### Instructions for the task
Return all lines below containing the word "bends".

### Materials provided
- Opening Delimiter -
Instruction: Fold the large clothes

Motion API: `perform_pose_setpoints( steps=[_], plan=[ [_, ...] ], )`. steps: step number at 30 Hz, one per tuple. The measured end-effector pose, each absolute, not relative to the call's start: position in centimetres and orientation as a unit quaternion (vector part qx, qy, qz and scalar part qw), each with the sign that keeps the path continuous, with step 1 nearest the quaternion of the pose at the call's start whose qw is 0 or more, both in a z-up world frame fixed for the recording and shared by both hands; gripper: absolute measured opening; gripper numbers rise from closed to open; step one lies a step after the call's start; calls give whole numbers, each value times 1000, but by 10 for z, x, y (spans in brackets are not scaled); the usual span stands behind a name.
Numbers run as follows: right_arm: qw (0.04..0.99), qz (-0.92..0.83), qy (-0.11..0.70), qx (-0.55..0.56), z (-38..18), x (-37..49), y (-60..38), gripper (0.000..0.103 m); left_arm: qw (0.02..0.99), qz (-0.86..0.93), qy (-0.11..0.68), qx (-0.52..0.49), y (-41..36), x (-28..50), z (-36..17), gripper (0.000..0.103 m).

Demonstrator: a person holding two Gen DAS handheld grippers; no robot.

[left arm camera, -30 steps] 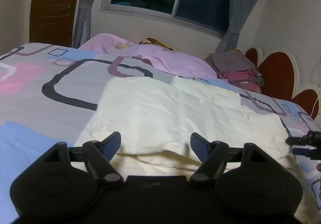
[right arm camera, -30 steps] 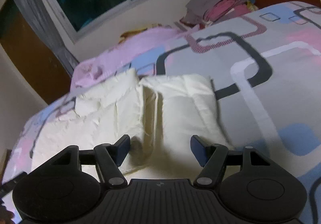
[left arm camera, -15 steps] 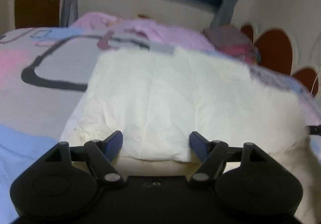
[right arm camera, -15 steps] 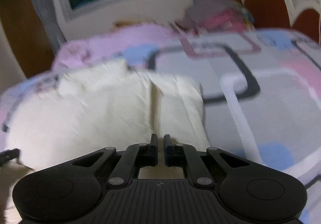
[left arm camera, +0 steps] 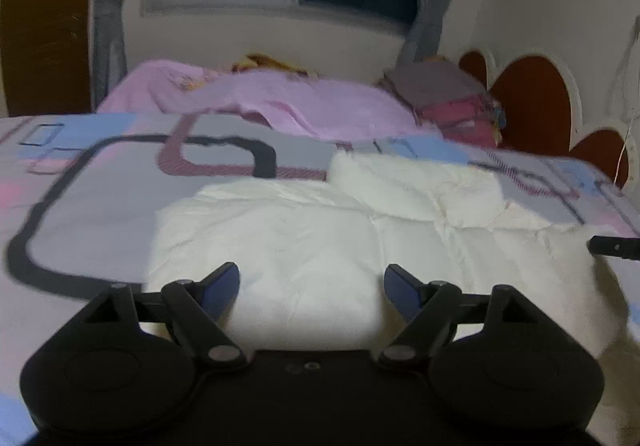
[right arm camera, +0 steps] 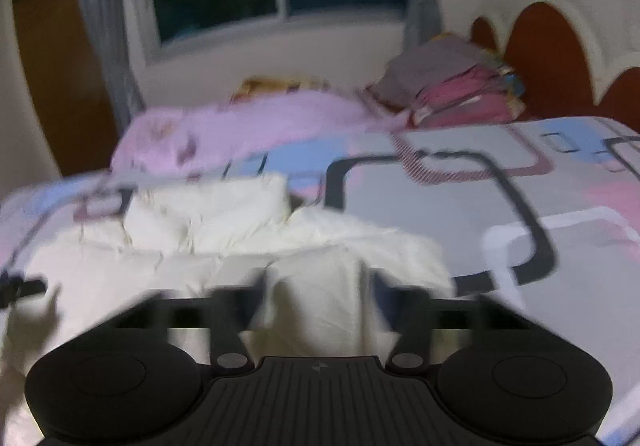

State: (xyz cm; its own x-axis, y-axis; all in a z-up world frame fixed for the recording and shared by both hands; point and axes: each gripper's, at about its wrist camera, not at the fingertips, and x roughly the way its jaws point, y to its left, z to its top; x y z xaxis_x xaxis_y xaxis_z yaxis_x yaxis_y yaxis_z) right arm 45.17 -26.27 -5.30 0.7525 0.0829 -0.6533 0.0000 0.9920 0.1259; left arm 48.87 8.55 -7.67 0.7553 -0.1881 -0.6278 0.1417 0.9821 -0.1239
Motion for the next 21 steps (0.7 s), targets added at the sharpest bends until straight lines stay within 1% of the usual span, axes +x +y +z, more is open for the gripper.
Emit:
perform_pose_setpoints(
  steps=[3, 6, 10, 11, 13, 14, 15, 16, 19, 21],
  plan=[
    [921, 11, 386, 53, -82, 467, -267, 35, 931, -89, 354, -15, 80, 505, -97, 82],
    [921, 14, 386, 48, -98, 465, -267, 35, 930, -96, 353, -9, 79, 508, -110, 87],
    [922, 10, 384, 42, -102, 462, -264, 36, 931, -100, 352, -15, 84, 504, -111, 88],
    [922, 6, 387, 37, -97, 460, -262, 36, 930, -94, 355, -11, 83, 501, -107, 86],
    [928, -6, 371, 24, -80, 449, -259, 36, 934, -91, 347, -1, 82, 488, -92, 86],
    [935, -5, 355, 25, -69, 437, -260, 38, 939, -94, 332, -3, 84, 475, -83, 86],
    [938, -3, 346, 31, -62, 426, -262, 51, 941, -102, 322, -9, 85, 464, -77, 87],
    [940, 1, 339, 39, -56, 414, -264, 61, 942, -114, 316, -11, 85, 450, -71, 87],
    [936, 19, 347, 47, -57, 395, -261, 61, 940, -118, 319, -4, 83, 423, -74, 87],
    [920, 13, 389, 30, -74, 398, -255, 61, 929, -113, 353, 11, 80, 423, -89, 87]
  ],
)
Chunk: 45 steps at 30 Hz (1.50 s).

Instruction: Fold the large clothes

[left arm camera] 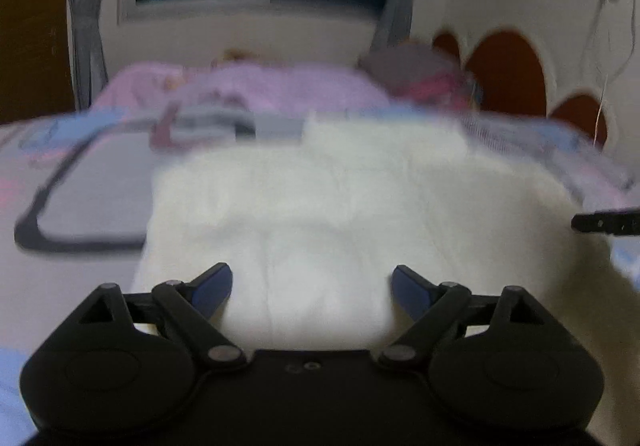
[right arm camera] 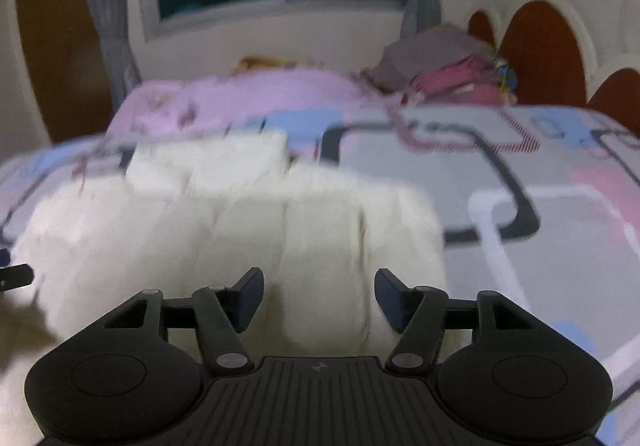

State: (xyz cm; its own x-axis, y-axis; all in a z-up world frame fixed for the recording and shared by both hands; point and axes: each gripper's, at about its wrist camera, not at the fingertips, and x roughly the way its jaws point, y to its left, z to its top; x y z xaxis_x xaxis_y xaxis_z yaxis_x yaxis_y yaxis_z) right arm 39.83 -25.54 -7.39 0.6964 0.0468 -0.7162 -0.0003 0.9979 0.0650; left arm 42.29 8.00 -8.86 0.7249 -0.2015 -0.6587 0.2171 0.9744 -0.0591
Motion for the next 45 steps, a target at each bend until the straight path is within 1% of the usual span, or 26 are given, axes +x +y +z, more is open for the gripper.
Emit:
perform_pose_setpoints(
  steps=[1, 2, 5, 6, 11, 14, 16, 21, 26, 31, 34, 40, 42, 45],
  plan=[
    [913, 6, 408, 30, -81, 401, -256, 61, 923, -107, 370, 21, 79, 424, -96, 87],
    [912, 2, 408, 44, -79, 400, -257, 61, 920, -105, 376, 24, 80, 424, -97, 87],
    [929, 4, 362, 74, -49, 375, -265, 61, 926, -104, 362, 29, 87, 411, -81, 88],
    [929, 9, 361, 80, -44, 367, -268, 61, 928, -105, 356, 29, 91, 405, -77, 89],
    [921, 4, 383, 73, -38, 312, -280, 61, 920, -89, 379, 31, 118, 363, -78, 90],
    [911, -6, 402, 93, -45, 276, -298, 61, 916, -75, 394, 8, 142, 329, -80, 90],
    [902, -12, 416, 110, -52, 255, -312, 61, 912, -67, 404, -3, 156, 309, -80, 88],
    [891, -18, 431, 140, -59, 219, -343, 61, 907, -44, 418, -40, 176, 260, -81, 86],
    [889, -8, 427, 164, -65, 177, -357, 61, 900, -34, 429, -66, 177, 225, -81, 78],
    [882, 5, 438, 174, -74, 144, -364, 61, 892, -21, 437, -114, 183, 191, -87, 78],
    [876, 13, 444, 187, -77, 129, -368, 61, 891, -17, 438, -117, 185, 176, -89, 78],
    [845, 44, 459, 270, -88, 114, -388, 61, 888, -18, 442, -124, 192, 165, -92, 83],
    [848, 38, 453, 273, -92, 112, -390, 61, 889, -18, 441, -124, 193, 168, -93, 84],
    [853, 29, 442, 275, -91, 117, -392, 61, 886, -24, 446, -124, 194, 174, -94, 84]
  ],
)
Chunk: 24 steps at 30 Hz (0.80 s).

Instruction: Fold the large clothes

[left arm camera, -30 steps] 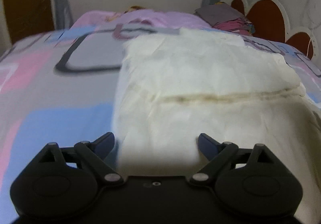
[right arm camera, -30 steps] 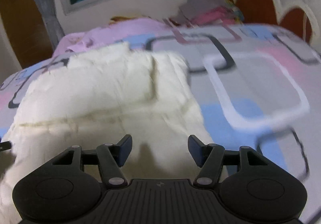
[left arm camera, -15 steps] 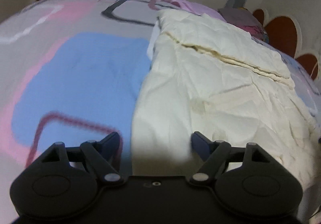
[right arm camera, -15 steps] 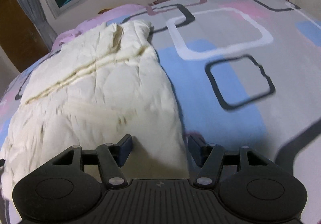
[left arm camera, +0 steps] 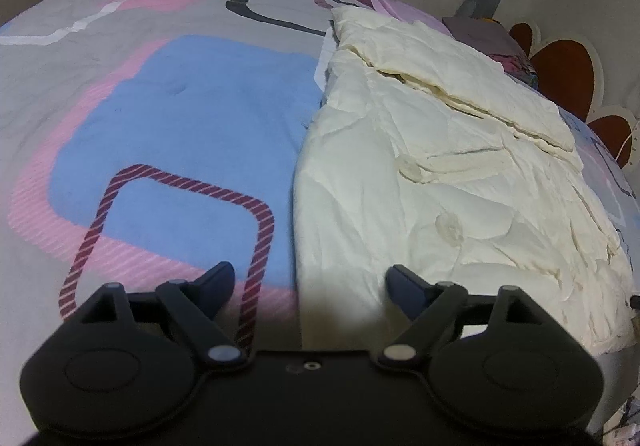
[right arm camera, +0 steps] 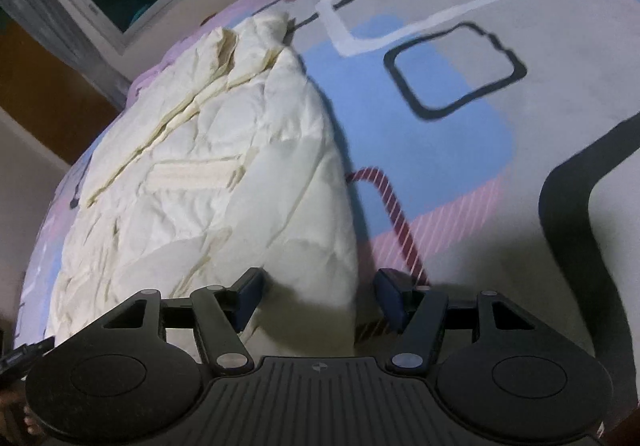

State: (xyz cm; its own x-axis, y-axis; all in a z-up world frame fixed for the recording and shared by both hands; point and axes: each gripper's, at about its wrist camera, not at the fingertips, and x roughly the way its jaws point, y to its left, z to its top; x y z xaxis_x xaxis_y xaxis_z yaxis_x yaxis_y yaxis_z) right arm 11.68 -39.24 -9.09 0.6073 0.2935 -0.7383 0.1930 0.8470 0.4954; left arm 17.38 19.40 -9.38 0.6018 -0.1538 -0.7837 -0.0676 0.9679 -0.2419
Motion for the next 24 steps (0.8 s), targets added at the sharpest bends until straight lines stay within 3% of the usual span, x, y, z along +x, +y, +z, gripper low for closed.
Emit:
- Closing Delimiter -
### Result for this exercise
Motion for the next 21 steps (0.7 s), targets added at the sharpest bends until straight lines stay within 1% of the usual span, axes +x +y +z, more is open for the gripper.
Motion for the next 24 steps (0.8 s), targets added at the sharpest bends until straight lines stay within 3% of the usual span, x, y, z along +x, +y, +z, gripper low for closed.

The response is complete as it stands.